Em Ezequiel (Editora Pantim, 2018), de Margô Paraíso, uma das assinaturas poéticas da escritora baiana Luciany Aparecida, o leitor tem à sua disposição 11 recomendações de leitura do livro. Os itens constam em uma lista publicada quase no desfecho da obra, catalogada como poesia brasileira, mas que apesar disso não se prende a classificações. As indicações esclarecem em certa medida a arquitetura empreendida por Luciany e abrem um atalho possível de leitura, ainda que o leitor opte por tomar outros caminhos. Ezequiel é escrito em parte usando o corpo humano como metáfora e, uma vez materializado pela linguagem, assume que quer ser um corpo, ter seu próprio corpo, com pés, mãos, tronco e sexo. A partir dessa lista também sabemos se tratar do sétimo livro assinado como Margô Paraíso, autora “morta” em 2013 para dar lugar às outras vozes de sua autora empírica. É também o único momento do texto em que o nome de Luciany aparece. A provocação final do texto, intitulado 11 pontos para ouvir gente, acena diretamente para quem lê – “Esse livro quer te ouvir: fala” –, e é a partir dela que inicio minha reflexão.

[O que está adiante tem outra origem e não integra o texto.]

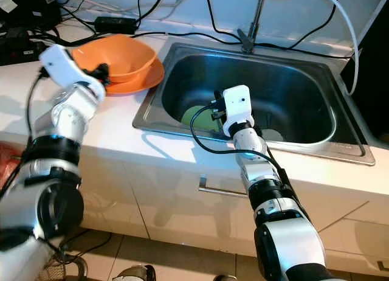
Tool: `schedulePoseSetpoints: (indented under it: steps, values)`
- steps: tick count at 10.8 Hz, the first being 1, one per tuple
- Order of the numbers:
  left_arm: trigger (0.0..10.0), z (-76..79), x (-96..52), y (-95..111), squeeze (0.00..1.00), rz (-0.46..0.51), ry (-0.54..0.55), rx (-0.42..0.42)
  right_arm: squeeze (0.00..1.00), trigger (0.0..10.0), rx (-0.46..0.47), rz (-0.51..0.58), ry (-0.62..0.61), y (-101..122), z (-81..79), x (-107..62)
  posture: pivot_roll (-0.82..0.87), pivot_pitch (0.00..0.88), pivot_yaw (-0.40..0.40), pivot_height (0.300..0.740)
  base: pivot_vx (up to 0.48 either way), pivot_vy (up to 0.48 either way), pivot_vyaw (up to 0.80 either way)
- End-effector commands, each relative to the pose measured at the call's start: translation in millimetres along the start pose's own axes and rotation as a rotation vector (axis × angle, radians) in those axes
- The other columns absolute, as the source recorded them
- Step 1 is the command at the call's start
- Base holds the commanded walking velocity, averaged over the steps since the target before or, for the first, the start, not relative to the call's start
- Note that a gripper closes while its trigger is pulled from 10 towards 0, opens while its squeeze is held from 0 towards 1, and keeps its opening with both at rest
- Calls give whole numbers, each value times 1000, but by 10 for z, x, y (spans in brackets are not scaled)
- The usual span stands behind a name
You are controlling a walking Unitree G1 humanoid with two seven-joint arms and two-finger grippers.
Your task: Kitchen organization
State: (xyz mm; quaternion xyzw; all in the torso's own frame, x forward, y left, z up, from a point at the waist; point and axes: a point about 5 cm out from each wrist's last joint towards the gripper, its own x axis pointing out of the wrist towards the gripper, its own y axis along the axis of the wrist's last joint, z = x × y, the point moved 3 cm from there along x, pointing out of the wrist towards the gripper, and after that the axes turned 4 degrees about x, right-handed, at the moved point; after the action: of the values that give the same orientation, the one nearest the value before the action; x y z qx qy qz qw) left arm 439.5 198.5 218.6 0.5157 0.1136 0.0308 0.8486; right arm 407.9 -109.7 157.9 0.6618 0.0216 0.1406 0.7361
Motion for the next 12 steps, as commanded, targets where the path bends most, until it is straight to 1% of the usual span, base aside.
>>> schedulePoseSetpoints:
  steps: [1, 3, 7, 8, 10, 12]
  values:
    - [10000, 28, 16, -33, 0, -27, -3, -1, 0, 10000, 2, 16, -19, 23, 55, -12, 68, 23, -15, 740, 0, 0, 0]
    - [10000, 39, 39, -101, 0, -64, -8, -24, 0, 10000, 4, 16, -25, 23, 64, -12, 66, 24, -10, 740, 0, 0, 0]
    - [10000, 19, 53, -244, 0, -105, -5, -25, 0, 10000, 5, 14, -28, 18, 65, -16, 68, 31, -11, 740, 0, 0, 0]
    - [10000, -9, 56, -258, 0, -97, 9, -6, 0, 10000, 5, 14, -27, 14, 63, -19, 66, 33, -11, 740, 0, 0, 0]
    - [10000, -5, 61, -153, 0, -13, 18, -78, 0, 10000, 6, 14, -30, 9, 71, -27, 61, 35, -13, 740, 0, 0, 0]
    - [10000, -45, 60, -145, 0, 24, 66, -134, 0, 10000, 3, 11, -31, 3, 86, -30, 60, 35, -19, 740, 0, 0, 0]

Entre as marcas de certa produção literária contemporânea (e aqui friso “certa”, porque as ficções de que me ocupo são uma das possibilidades do enquadramento escorregadio e complexo que é o contemporâneo), é cada vez mais frequente encontrarmos narrativas compostas por textos que denunciam um investimento autoral para a constituição do sentido do texto. Muito distante de querer lançar por terra o significado dos estudos de recepção em que o leitor passa a dividir importância com o autor, notadamente os trabalhos de Hans Robert Jauss e Wolfgang Iser, de quem as ideias de partida desse texto são profundamente devedoras, aposto na aproximação de uma determinada postura de autor do que no campo das artes visuais chama-se curadoria. Se lermos a partir dessa possibilidade, isso teria duas motivações: o reforço da presença da figura do autor, retomada de modo declarado na pós-modernidade, e a valorização crescente da recepção, chamada nesses experimentos para compor o trabalho junto com o autor, tal e qual o “espectador emancipado” defendido por Jacques Rancière. Para este filósofo, a recepção não observa de forma estática o que lhe é apresentado, mas age a partir de analogias entre o sabido e o desconhecido, compondo sua própria experiência de fruição estética, bem como o próprio objeto de arte, às vezes à revelia do que o artista pretendia. O espectador emancipado sinaliza para uma postura política, traçando um pontilhado até uma das questões centrais para Rancière, a de que não há separação entre estética e ética.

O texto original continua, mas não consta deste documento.